In it, the author speaks from stem to stern on some of the big problems of our world: poverty and income inequality, oppression and war, impending climate collapse. He questions whether or not we can any longer believe in *heroes*, or morality {outside of fiction}; he examines how “evil” becomes systemic and banalized over time, through global, abstract market forces and the greed they engender into power structures.

As with the thesis of “The End of History” circa 1989, as with the words to Howard Beale in Network (1976) — “We no longer live in a world of nations and ideologies… The world is a business, Mr. Beale.” — a vision of the long-term future, an invested focus upon life-preservation, or morality, in our modern world, all falls before profit. Business. No matter to the externalities. With problems like poverty and environmental destruction, a diffuse irresponsibility weights us. With every country’s companies and consumers doing their part to perpetuate such inequalities and oppressions — ironically, lest they fall behind the competition.
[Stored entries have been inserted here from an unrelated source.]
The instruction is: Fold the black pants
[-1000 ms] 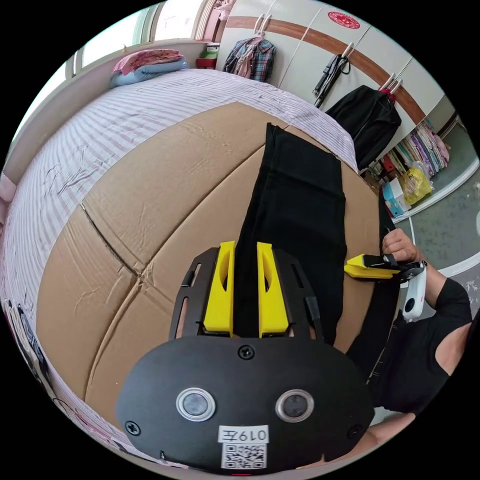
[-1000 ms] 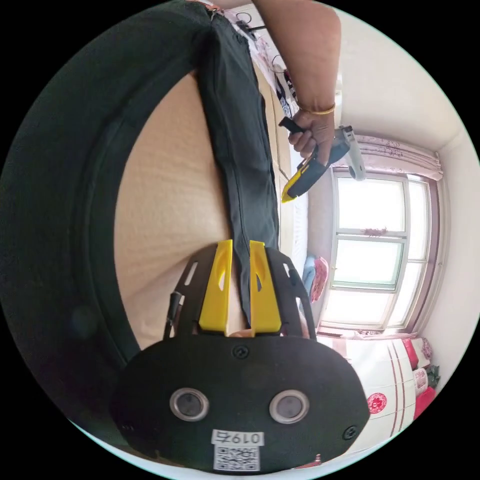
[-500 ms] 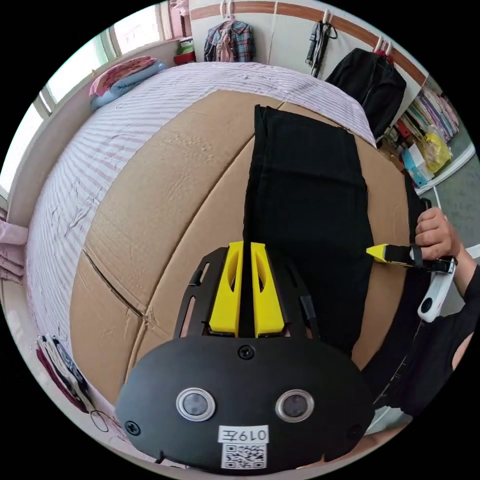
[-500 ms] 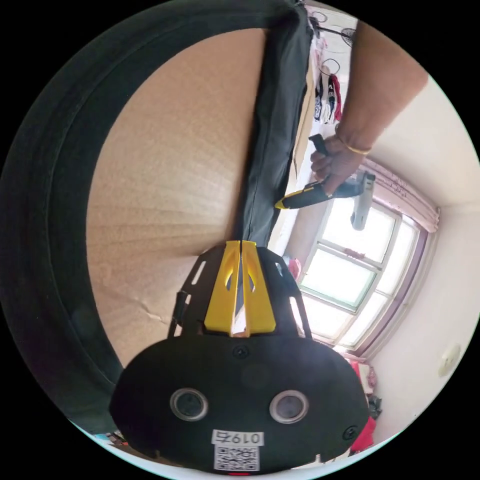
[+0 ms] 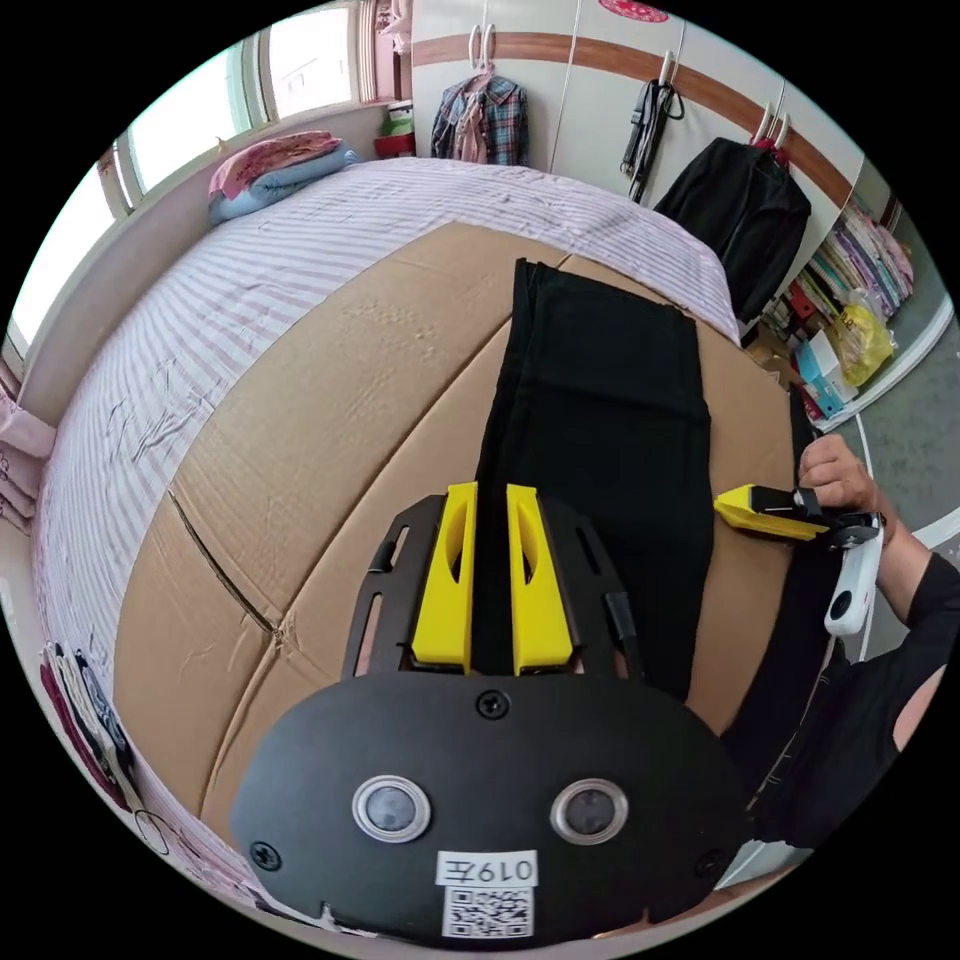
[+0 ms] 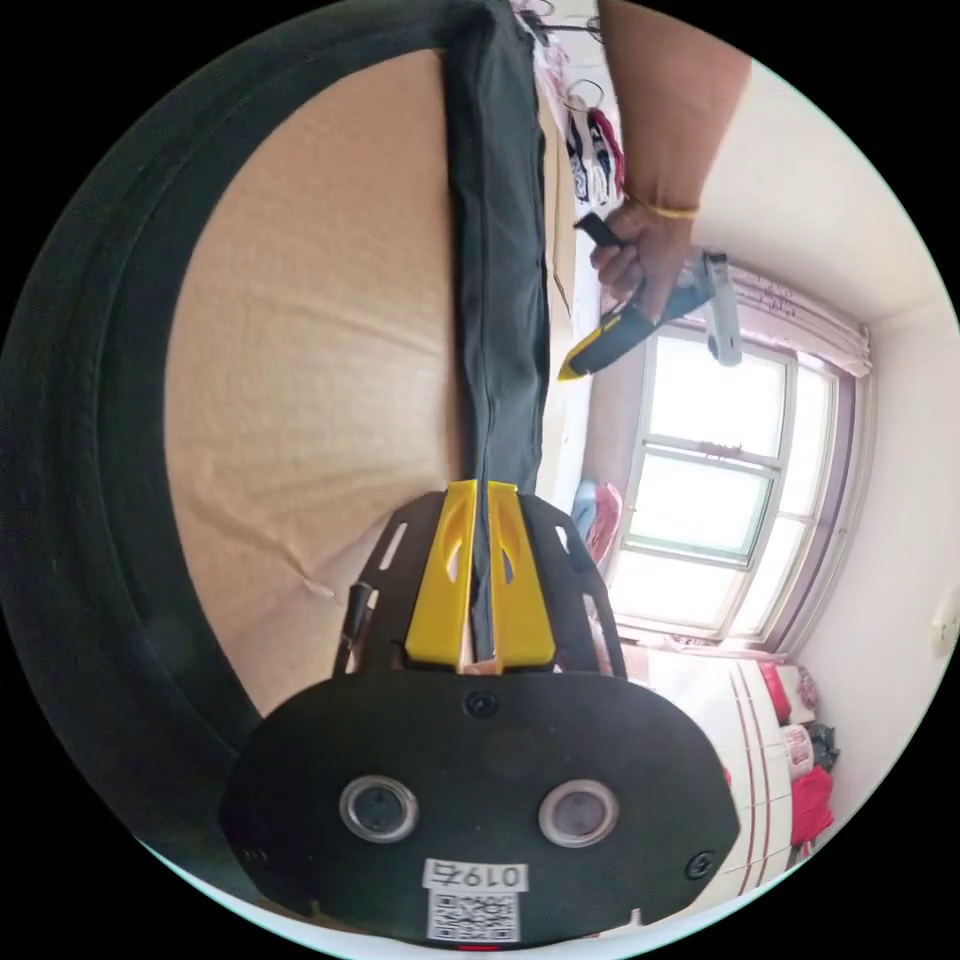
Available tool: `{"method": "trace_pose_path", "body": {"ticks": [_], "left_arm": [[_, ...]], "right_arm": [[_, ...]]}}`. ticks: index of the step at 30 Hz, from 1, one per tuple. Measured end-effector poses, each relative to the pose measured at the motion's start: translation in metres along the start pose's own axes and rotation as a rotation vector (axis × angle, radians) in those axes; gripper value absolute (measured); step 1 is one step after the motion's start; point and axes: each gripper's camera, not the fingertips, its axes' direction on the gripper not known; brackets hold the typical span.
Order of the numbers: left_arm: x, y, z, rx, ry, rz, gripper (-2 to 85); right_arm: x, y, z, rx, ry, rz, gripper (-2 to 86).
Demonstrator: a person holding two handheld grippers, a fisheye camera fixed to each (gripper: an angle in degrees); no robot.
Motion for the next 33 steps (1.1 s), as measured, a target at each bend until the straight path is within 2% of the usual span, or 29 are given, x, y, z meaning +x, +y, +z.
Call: {"method": "trace_pose_path", "body": {"ticks": [4, 9, 13, 17, 26, 33], "left_arm": [[0.000, -0.013, 0.010, -0.008, 0.020, -0.012, 3.9], [0.001, -0.049, 0.031, -0.017, 0.003, -0.054, 7.4], [-0.001, -0.071, 0.051, -0.051, 0.027, -0.089, 7.5], [0.009, -0.084, 0.066, -0.087, -0.022, -0.079, 4.8], [0.039, -0.081, 0.065, -0.091, -0.169, 0.002, 1.9], [0.027, -0.059, 0.040, 0.037, -0.069, -0.087, 3.1]], "right_arm": [[0.019, 0.030, 0.018, -0.094, -0.007, 0.003, 5.9], [0.034, 0.052, 0.035, -0.130, -0.052, -0.049, 6.2], [0.041, 0.057, 0.043, -0.133, -0.038, -0.071, 4.6], [0.041, 0.055, 0.046, -0.144, -0.006, -0.099, -0.2], [0.033, 0.051, 0.026, -0.167, 0.037, -0.135, -0.9], [0.025, 0.056, 0.019, -0.171, 0.088, -0.129, 0.6]]}}
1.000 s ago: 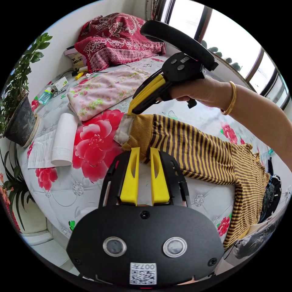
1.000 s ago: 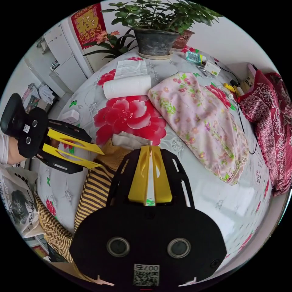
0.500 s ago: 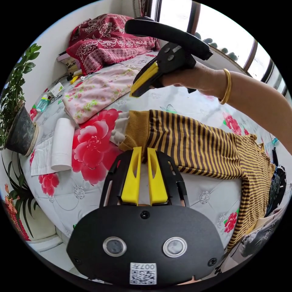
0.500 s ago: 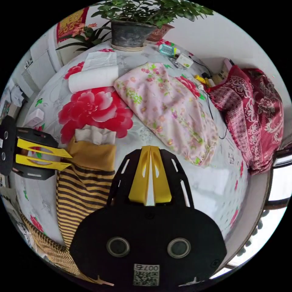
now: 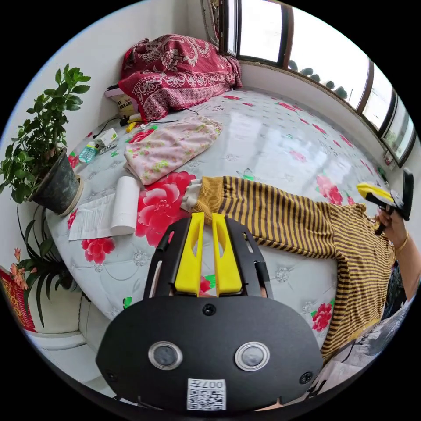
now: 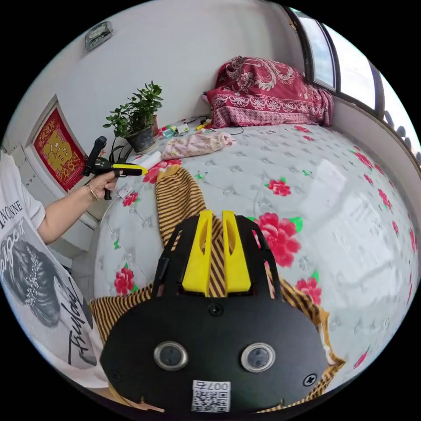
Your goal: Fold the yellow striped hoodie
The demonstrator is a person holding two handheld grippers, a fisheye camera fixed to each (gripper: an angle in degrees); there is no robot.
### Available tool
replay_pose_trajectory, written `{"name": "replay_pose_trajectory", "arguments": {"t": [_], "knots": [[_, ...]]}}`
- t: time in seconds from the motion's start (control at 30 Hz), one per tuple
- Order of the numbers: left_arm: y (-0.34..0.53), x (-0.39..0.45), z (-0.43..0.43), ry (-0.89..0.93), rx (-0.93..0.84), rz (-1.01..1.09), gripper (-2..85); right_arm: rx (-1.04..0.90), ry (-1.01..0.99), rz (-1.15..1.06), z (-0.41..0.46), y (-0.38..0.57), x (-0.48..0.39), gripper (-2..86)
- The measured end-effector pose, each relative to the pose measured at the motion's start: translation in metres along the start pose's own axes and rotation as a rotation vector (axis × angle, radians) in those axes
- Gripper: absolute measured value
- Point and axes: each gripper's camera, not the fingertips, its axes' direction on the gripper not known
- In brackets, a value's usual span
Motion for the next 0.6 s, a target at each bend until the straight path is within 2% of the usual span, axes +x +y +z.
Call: {"name": "replay_pose_trajectory", "arguments": {"t": [0.13,0.37,0.47,0.6], "knots": [[0.011,0.056,0.000,0.168,-0.042,0.094,3.6,-0.086,0.109,0.317,-0.064,0.135,0.016,0.1],[0.020,0.196,-0.006,0.326,-0.108,0.345,3.6,0.098,0.439,0.849,-0.186,0.344,0.032,2.6],[0.023,0.254,-0.012,0.393,-0.121,0.431,3.4,0.169,0.568,0.999,-0.228,0.418,0.042,3.8],[0.025,0.339,-0.011,0.473,-0.144,0.562,3.2,0.138,0.668,1.044,-0.261,0.479,0.066,5.2]]}}
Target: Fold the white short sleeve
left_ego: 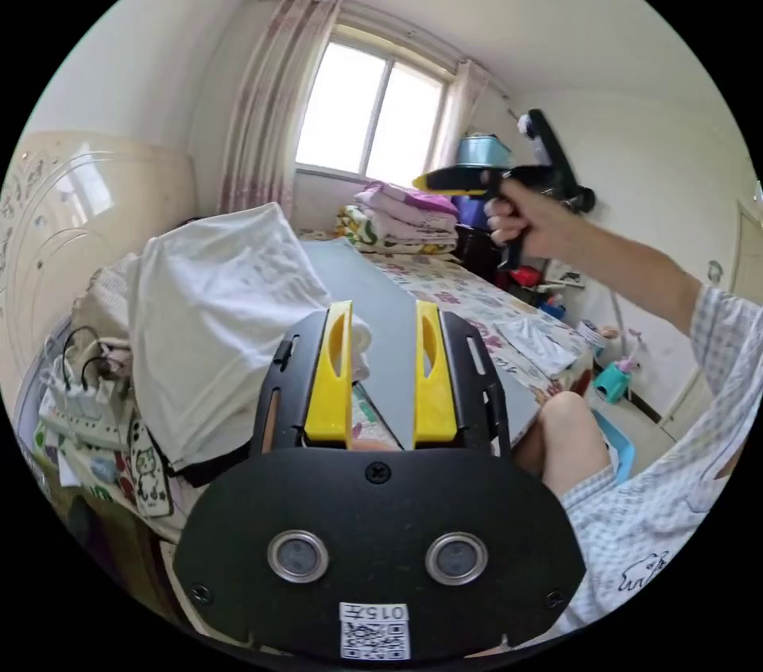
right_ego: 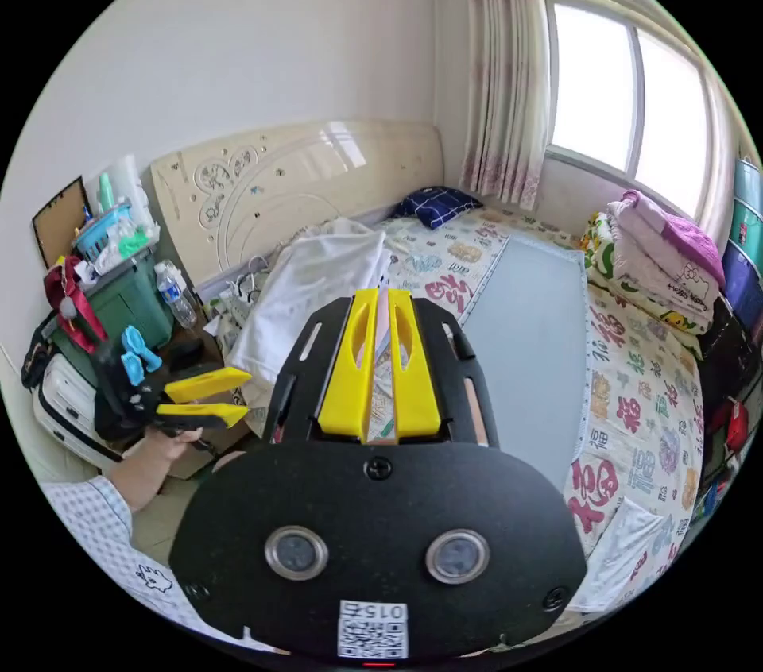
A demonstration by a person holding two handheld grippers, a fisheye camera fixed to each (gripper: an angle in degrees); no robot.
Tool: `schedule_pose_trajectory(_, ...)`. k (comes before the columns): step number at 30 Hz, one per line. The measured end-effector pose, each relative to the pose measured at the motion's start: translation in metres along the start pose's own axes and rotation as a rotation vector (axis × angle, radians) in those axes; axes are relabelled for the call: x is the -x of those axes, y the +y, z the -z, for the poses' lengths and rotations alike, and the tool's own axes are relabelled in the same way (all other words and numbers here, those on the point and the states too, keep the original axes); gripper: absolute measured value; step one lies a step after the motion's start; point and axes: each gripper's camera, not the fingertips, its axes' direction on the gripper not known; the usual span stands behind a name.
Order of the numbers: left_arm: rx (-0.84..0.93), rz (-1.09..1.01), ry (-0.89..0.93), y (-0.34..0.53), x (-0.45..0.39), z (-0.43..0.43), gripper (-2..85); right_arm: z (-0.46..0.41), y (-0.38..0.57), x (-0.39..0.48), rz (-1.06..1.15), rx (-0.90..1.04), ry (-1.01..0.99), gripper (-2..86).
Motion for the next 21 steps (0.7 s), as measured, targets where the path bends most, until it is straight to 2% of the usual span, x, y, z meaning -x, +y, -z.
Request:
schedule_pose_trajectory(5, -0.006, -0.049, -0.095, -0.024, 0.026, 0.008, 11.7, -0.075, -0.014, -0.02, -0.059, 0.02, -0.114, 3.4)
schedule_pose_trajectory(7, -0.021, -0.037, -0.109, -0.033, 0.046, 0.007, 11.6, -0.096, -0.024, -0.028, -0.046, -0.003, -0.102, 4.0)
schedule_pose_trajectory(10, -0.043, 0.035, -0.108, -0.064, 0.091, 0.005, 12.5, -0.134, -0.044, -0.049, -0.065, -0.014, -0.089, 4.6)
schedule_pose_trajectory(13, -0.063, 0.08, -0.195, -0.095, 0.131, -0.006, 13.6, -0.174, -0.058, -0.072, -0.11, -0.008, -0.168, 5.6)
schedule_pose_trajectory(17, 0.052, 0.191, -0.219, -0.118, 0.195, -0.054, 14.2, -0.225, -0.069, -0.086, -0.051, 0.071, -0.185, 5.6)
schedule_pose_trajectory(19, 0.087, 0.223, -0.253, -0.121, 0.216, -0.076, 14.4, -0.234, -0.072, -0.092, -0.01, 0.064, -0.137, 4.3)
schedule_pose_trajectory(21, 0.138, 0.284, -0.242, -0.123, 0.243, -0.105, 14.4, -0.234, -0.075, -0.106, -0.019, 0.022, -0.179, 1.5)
And all it’s been cooking the planet and the people in more ways than one.

Truly, it’s an articulation of the same old doomer story many of us have heard since we were born… or just since the dominating domain of social media infected us all. Degrading global material conditions not being addressed by the political or institutional powers that be. But I thought the author’s presentation and flow of the ideas, along with the cinematic imagery and philosophical quotations, made the communications beautiful, if still depressing.

Network (1976)

Though seemingly preventable, it is true these cycles have been locked into place now for years by the systemic hydra heads of our world — corporate and governmental forces, the faceless ruling class — unwilling to act. Heroes have not arisen. Technology has not saved us. With the Internet and mass information, with social media connecting us all, even if we are not yet experiencing them ourselves, we are conditioned into building awareness of the world and its many ills. We see the temperatures. We cannot look away from the problems, while the world revolves and systems and structures keep crystallizing, calcifying along classes. The same slow burn problems of inequality and oppression perpetuate; the can of social and economic reform gets kicked over and over. The climate shifts while oligarchs strip out the copper wire, damning future generations to crisis.

Eventually, with any chance of sincere revolution buried, the {pseudo}solution to these problems becomes, as individuals increasingly isolated from our labor and from each other, simply to change our attitude about it all.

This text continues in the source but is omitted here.